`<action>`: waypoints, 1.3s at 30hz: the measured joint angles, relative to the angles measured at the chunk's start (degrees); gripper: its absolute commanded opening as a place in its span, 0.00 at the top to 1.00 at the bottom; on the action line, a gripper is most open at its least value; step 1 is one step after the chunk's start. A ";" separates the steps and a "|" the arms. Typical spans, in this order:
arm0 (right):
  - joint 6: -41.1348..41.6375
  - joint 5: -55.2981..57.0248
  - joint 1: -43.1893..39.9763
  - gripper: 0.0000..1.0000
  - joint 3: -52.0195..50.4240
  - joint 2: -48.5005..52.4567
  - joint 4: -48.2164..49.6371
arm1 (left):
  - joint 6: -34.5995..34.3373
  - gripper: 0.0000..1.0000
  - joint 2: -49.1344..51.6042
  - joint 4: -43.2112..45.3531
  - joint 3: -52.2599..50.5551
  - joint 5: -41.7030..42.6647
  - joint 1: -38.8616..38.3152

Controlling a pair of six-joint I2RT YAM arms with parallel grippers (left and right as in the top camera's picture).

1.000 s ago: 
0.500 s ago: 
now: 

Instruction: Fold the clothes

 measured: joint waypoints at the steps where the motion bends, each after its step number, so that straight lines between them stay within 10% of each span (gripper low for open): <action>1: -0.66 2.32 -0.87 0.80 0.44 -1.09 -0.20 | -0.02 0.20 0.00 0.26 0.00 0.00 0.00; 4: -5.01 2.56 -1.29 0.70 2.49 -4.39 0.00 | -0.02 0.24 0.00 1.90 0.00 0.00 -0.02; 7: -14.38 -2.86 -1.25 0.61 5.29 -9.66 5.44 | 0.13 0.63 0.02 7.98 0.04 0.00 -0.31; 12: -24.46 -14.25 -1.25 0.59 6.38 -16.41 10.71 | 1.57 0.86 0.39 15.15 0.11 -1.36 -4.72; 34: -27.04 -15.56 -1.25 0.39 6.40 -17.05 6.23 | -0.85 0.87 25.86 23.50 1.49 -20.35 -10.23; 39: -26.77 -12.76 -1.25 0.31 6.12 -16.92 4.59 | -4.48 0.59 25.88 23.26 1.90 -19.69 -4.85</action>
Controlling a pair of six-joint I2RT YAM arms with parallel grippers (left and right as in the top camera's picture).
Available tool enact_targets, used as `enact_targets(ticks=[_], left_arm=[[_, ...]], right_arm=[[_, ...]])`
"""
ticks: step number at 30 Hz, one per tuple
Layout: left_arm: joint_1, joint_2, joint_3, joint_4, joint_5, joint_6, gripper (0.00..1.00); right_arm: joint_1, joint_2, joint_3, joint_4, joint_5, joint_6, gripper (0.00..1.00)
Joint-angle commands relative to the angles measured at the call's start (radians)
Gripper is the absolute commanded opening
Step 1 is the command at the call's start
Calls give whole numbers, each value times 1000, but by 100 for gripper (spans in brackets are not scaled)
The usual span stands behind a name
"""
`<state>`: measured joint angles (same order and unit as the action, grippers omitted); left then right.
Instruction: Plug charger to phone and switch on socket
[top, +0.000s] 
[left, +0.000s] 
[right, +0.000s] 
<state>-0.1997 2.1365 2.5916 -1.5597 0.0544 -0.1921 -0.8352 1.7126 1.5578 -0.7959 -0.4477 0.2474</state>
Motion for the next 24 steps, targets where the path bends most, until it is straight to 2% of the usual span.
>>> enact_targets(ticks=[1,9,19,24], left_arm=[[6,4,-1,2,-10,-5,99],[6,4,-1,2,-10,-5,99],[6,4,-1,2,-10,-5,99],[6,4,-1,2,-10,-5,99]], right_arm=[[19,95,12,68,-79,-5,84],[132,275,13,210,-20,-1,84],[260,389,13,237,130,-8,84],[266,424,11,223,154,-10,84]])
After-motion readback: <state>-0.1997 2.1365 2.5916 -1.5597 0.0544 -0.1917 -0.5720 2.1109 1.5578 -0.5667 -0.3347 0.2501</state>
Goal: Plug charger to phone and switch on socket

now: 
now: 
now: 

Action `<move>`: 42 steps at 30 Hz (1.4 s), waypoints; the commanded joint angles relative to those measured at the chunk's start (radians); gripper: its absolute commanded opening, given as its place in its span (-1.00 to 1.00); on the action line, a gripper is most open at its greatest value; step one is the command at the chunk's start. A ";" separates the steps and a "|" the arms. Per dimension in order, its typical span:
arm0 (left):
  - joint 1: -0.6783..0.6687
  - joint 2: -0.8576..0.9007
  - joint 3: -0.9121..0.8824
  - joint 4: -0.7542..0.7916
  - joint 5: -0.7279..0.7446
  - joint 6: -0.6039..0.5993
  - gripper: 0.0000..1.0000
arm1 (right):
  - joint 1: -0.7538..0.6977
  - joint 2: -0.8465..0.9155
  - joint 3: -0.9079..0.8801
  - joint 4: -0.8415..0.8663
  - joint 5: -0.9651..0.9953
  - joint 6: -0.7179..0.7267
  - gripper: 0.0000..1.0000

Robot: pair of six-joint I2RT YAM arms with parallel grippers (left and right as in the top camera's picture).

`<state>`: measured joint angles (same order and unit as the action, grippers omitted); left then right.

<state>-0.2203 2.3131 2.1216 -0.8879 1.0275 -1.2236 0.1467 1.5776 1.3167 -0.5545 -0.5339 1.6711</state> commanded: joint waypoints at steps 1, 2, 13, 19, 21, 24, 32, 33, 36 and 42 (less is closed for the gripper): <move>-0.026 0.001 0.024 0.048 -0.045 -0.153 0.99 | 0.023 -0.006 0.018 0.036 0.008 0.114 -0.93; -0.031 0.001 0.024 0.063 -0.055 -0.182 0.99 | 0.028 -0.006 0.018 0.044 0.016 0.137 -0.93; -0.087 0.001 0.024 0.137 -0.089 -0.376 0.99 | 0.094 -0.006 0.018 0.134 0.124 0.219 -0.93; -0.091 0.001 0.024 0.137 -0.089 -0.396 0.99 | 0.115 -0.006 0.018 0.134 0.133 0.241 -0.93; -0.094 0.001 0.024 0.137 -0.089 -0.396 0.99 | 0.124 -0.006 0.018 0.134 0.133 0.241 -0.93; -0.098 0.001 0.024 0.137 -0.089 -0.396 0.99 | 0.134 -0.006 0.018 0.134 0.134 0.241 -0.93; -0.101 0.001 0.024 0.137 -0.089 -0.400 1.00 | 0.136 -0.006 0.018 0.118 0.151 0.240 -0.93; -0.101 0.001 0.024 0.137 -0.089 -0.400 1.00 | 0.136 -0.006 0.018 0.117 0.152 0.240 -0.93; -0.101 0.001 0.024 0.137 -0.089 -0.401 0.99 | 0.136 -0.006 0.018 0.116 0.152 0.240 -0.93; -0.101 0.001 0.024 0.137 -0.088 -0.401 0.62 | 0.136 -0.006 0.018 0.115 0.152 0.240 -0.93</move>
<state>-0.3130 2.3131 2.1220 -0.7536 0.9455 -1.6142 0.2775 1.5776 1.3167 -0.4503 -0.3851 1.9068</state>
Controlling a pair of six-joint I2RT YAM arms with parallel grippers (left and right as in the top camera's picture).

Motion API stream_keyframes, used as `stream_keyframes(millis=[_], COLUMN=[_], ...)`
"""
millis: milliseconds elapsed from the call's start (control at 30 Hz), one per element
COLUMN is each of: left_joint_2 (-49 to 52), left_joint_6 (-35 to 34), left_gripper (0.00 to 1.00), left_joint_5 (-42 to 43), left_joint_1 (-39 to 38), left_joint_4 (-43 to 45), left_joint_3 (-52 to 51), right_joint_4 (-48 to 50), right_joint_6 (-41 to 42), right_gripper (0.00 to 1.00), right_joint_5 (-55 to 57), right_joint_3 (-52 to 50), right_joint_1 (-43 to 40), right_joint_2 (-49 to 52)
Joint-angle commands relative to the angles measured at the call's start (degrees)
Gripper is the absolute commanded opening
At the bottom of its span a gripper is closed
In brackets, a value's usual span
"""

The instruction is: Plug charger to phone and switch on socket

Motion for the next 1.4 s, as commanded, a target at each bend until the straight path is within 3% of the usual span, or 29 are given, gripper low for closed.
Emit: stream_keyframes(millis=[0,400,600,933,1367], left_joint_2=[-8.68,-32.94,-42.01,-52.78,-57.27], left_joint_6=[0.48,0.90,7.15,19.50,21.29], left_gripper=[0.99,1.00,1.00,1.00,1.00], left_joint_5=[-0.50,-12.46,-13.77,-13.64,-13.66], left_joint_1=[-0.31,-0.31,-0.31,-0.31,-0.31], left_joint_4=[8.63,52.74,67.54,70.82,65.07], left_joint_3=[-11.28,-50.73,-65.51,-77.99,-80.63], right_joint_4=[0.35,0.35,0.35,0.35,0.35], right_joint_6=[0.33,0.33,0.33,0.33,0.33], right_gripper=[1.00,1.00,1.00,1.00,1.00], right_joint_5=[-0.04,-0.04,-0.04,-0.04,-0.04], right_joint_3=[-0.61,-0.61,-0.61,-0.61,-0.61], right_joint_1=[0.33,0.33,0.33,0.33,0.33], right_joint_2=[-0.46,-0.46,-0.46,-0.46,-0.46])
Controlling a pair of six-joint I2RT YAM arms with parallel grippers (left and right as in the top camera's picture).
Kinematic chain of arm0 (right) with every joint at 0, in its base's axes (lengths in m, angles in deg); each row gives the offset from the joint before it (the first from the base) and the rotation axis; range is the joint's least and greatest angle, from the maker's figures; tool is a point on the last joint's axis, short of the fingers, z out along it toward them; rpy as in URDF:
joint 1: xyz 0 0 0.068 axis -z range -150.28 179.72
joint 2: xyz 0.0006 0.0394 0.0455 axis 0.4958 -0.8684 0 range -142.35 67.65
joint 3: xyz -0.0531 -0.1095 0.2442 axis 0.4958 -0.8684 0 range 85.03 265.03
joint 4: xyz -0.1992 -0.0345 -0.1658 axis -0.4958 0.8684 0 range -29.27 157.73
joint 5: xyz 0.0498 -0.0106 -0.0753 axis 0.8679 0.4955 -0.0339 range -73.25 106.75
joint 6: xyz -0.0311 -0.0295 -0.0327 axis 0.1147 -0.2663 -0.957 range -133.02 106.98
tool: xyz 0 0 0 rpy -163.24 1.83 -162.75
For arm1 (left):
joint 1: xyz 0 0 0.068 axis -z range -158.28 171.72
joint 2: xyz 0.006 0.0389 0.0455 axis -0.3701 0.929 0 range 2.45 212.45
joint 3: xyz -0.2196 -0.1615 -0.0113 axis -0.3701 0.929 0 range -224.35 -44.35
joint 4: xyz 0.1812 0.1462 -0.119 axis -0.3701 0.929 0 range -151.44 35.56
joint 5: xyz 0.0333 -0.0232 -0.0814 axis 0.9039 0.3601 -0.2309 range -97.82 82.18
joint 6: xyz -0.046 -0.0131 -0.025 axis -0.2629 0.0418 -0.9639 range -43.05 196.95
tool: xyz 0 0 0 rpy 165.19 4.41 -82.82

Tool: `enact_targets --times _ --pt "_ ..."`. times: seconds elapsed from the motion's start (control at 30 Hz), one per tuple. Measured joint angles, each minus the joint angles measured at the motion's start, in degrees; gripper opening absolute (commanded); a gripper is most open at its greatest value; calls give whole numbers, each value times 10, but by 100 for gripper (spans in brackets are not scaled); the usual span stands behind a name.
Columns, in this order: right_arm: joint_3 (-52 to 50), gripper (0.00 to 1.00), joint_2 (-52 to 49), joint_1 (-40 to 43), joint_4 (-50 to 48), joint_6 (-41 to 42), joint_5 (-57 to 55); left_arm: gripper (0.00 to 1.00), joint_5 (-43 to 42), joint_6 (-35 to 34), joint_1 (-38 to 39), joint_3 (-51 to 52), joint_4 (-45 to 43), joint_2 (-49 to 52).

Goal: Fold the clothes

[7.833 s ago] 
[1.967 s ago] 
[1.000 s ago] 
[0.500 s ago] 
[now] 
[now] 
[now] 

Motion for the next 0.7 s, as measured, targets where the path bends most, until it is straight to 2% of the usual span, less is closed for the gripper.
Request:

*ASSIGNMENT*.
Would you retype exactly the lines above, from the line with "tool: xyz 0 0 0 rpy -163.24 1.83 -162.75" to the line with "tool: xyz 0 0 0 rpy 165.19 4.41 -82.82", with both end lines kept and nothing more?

*WORKED SOLUTION*.
tool: xyz 0 0 0 rpy -163.24 1.83 -162.75
For arm1 (left):
joint 1: xyz 0 0 0.068 axis -z range -158.28 171.72
joint 2: xyz 0.006 0.0389 0.0455 axis -0.3701 0.929 0 range 2.45 212.45
joint 3: xyz -0.2196 -0.1615 -0.0113 axis -0.3701 0.929 0 range -224.35 -44.35
joint 4: xyz 0.1812 0.1462 -0.119 axis -0.3701 0.929 0 range -151.44 35.56
joint 5: xyz 0.0333 -0.0232 -0.0814 axis 0.9039 0.3601 -0.2309 range -97.82 82.18
joint 6: xyz -0.046 -0.0131 -0.025 axis -0.2629 0.0418 -0.9639 range -43.05 196.95
tool: xyz 0 0 0 rpy 165.19 4.41 -82.82

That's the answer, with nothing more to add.